# Try it
In how many lines of the data below does the word "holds" appear? Reply with the number and nothing more.

# Entries supplied
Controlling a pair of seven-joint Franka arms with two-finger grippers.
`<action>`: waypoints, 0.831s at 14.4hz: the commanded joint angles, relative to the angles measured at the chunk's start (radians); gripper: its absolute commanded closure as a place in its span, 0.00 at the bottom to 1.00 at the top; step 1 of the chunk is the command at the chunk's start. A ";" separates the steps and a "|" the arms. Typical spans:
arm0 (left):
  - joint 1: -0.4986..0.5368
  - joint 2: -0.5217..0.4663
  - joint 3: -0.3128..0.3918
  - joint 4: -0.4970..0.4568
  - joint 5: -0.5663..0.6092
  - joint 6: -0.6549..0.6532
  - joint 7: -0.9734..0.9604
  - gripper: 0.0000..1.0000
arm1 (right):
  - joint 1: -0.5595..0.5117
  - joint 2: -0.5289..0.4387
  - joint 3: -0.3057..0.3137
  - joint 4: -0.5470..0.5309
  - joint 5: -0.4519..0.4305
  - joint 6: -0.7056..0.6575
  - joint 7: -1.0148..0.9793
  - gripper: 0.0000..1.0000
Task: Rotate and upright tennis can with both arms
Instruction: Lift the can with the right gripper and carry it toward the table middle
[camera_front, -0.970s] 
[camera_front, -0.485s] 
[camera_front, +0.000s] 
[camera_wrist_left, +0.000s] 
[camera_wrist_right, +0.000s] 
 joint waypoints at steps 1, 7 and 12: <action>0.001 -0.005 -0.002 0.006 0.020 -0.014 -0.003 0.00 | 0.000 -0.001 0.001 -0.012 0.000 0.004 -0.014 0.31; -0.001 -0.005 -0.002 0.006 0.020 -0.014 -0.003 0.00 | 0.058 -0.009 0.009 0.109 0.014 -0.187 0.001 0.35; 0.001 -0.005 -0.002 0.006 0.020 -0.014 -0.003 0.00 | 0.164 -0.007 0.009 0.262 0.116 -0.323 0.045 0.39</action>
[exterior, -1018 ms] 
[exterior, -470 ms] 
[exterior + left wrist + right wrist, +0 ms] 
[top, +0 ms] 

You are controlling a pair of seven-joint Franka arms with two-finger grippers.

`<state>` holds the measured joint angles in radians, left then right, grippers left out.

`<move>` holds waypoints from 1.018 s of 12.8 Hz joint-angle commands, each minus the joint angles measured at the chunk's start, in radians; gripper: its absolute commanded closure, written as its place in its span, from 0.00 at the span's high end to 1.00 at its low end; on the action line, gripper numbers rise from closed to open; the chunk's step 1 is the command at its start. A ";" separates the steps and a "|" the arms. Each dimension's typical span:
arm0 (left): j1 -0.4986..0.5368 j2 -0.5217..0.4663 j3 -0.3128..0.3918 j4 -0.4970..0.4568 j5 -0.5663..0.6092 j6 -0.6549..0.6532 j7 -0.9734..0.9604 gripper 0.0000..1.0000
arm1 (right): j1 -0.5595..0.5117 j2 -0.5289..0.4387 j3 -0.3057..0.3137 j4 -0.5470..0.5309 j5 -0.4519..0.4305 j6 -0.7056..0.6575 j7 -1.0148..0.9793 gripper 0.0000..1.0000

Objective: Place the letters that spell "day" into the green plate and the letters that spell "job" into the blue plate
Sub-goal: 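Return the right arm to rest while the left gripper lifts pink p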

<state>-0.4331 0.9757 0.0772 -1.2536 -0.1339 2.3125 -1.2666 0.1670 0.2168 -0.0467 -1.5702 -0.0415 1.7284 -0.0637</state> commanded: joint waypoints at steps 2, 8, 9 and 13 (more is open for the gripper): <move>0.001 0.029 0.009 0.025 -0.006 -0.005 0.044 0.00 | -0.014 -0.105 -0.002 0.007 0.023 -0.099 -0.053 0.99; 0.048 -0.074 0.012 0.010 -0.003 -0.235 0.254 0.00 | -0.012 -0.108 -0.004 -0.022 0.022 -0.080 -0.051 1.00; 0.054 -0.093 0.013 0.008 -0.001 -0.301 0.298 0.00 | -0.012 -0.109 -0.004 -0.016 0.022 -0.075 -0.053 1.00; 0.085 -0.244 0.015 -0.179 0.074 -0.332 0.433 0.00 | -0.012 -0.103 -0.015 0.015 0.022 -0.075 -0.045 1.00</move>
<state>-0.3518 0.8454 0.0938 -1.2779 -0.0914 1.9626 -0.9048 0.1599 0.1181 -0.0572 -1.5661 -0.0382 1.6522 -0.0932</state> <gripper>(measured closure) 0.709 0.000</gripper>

# Exercise solution
2